WHAT TO WORK ON: Find the line with "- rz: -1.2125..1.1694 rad". Transcribe it and each later line of the data exactly, up to and including the last.

Records from a dataset

******

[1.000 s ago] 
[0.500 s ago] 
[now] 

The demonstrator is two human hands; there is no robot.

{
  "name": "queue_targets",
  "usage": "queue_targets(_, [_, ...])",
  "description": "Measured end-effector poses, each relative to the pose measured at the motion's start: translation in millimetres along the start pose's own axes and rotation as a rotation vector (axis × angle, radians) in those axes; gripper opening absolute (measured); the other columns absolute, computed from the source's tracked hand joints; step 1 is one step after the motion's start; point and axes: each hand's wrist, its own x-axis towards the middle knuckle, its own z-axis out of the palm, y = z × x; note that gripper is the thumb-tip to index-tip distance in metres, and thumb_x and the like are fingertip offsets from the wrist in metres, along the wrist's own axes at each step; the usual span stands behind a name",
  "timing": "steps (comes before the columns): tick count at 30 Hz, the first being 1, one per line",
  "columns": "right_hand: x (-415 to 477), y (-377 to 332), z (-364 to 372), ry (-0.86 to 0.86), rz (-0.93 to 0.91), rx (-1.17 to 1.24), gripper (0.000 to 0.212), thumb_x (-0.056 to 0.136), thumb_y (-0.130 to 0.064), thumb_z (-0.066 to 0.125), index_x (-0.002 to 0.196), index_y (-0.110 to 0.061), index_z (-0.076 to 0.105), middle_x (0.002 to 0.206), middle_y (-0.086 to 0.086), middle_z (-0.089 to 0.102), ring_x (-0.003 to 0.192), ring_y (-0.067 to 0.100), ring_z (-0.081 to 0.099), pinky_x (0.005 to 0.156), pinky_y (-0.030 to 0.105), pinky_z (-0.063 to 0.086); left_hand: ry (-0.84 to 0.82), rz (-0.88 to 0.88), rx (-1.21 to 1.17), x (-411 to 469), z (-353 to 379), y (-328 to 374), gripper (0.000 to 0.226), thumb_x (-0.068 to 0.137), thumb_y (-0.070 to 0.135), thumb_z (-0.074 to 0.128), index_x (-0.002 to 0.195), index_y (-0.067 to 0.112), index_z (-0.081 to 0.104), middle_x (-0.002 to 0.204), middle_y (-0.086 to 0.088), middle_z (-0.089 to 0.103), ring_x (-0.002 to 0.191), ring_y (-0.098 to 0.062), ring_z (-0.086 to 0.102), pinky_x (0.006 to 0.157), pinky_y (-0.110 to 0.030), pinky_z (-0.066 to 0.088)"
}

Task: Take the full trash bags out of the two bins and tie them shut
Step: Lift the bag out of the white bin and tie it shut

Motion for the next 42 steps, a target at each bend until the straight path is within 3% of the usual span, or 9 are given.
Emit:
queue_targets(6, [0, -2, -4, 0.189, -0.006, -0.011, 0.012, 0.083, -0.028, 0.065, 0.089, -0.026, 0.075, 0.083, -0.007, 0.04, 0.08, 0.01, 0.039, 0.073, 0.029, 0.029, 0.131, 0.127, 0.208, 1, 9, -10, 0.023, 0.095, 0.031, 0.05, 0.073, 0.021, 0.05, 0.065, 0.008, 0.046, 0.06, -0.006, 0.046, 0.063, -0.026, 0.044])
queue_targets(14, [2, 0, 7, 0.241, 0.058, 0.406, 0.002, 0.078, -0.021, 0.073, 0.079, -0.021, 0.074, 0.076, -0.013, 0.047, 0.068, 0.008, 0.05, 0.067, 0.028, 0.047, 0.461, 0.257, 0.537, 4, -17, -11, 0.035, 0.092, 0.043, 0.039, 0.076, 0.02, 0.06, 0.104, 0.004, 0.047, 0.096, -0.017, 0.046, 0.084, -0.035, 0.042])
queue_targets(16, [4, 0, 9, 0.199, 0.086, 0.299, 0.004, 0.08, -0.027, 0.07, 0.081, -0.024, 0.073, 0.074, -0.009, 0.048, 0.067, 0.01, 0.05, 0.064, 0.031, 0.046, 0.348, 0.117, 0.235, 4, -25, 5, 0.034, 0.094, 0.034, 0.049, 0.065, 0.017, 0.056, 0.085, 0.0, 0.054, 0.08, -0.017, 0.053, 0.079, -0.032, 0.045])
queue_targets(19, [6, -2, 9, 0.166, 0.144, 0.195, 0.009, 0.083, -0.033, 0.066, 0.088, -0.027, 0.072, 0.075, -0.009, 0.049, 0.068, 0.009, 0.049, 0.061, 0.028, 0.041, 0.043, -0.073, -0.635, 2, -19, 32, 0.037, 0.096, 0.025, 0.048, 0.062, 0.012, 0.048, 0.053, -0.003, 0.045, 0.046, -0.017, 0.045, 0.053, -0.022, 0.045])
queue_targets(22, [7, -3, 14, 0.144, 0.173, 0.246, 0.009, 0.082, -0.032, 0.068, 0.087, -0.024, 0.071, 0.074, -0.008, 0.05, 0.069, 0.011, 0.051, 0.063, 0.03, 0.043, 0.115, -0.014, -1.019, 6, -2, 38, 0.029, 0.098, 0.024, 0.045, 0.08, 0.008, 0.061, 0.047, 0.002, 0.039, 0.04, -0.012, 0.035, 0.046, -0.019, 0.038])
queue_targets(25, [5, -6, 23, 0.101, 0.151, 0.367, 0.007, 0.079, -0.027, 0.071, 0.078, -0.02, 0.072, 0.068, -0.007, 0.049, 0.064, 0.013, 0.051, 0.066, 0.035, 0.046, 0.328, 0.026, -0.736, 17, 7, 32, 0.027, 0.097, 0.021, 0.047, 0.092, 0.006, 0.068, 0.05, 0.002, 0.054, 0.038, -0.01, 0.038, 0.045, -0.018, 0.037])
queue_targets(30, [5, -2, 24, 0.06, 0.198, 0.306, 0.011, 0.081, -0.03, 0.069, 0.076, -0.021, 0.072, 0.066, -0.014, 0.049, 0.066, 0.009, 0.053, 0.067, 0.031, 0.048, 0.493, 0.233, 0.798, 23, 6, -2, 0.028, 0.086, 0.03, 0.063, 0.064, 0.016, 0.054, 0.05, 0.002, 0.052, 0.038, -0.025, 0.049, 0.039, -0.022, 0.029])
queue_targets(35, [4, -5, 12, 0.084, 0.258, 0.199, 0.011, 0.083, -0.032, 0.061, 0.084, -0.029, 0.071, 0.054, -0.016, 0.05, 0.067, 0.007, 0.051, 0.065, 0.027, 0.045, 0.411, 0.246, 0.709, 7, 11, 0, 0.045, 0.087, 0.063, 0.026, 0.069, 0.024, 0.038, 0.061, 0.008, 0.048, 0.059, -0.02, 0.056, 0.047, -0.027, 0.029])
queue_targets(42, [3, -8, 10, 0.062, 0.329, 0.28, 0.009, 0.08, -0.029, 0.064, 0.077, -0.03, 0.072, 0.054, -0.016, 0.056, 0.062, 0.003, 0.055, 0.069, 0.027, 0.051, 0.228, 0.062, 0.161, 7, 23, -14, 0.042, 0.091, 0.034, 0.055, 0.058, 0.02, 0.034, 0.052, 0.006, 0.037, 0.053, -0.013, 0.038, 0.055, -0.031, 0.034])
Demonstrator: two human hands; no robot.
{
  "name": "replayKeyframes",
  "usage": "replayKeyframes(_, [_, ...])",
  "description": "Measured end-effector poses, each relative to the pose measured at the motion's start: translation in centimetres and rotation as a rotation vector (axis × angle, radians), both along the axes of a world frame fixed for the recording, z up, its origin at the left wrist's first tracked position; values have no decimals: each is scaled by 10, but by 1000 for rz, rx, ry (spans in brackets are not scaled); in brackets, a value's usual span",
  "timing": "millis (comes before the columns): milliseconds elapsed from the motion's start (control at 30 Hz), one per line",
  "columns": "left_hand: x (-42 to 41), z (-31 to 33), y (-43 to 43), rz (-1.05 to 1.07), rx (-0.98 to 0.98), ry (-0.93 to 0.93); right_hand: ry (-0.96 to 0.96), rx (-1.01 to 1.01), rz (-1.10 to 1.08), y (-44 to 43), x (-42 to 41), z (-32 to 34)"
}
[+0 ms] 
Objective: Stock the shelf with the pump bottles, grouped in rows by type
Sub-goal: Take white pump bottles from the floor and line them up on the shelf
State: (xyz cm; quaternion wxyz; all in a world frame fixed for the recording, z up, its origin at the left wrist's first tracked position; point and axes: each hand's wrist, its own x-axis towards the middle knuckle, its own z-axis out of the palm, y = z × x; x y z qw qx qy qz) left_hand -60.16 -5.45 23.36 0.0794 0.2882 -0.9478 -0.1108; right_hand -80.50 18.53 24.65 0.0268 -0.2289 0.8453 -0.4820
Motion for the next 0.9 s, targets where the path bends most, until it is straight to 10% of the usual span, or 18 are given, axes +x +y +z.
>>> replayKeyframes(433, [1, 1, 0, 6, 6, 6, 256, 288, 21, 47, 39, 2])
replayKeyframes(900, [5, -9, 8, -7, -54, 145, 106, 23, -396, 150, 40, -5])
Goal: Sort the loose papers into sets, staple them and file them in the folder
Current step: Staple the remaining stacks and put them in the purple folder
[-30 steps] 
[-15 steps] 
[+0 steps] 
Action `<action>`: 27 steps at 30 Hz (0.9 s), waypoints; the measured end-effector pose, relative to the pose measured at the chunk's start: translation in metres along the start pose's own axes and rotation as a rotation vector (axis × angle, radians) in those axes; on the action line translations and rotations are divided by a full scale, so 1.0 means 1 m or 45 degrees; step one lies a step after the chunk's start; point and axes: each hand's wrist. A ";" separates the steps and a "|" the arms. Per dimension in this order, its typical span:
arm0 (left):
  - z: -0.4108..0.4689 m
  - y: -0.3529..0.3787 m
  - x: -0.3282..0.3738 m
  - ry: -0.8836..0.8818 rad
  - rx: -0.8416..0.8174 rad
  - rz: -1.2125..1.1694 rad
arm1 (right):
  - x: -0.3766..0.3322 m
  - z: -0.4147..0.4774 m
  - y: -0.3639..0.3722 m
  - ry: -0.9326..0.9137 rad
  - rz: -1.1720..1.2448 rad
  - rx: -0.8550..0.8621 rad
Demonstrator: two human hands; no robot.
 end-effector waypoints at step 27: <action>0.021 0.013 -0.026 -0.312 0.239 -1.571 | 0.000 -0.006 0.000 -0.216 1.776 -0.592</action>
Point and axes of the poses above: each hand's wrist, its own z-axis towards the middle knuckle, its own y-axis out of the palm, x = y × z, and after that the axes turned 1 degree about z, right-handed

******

ANSWER FOR THE TASK:
  - rz: -1.2125..1.1694 rad
arm1 (right):
  - x: -0.3766..0.3322 m
  - z: -0.4147..0.4774 m
  - y: -0.3639..0.3722 m
  - ry: -0.9326..0.9137 rad
  - rz: -1.1720..1.2448 rad
  - rx: -0.8550..0.8621 rad
Demonstrator: two human hands; no robot.
 end-effector waypoints at step 27: <action>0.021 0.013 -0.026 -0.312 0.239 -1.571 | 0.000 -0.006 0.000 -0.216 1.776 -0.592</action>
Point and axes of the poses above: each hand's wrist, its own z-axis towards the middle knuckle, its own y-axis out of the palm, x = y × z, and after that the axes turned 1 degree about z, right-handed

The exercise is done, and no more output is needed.